Give the line containing "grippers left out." again, exactly, along with all later lines of the entries, through the last one.
━━ DATA FOR PROCESSING ━━
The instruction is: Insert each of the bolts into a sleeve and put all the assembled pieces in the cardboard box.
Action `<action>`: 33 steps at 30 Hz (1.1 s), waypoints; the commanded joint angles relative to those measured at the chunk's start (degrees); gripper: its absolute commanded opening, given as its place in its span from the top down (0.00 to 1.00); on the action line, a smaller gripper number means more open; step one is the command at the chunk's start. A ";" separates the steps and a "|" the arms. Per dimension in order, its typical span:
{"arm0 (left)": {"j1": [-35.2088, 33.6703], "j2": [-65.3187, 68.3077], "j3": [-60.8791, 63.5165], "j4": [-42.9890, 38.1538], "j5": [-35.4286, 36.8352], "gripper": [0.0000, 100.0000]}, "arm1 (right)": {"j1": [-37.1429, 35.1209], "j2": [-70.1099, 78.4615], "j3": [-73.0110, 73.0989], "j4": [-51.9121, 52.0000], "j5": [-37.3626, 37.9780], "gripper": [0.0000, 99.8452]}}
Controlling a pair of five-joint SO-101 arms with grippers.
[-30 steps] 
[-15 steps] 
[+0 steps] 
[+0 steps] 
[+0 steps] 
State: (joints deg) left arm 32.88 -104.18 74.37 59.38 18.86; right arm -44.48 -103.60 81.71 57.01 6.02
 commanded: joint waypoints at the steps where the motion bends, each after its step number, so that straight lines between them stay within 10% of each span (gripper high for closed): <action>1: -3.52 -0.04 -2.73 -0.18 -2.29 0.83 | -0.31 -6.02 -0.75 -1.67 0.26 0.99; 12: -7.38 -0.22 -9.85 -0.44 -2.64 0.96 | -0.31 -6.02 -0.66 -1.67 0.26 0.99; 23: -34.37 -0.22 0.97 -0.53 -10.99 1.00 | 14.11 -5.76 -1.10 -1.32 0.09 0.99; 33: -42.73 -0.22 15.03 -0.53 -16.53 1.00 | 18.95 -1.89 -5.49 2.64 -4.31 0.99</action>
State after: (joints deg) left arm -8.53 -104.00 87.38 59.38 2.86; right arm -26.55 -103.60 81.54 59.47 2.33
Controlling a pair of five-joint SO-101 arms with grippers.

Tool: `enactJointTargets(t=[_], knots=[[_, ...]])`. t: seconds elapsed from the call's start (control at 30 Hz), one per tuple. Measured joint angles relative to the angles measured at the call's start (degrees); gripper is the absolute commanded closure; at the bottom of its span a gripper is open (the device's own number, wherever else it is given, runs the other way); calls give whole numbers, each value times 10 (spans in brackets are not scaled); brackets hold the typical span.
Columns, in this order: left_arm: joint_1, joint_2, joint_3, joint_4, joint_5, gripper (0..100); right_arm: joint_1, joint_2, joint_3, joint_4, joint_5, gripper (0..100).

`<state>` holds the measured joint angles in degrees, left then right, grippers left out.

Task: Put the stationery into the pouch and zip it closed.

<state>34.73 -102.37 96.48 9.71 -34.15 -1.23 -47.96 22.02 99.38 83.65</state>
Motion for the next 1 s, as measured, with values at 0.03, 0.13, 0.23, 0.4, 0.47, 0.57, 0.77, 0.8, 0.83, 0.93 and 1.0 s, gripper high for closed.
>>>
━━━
§ **RESPONSE AREA**:
`<state>` holds the measured joint angles in degrees, left then right, grippers left out.

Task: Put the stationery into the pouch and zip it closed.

<state>34.73 -102.37 96.48 9.71 -34.15 -1.23 -47.96 22.02 99.38 83.65</state>
Motion for the next 1 s, as measured, with values at 0.03, 0.13, 0.23, 0.4, 0.47, 0.57, 0.77, 0.8, 0.83, 0.93 and 1.0 s, gripper high for closed.
>>>

The output above is complete.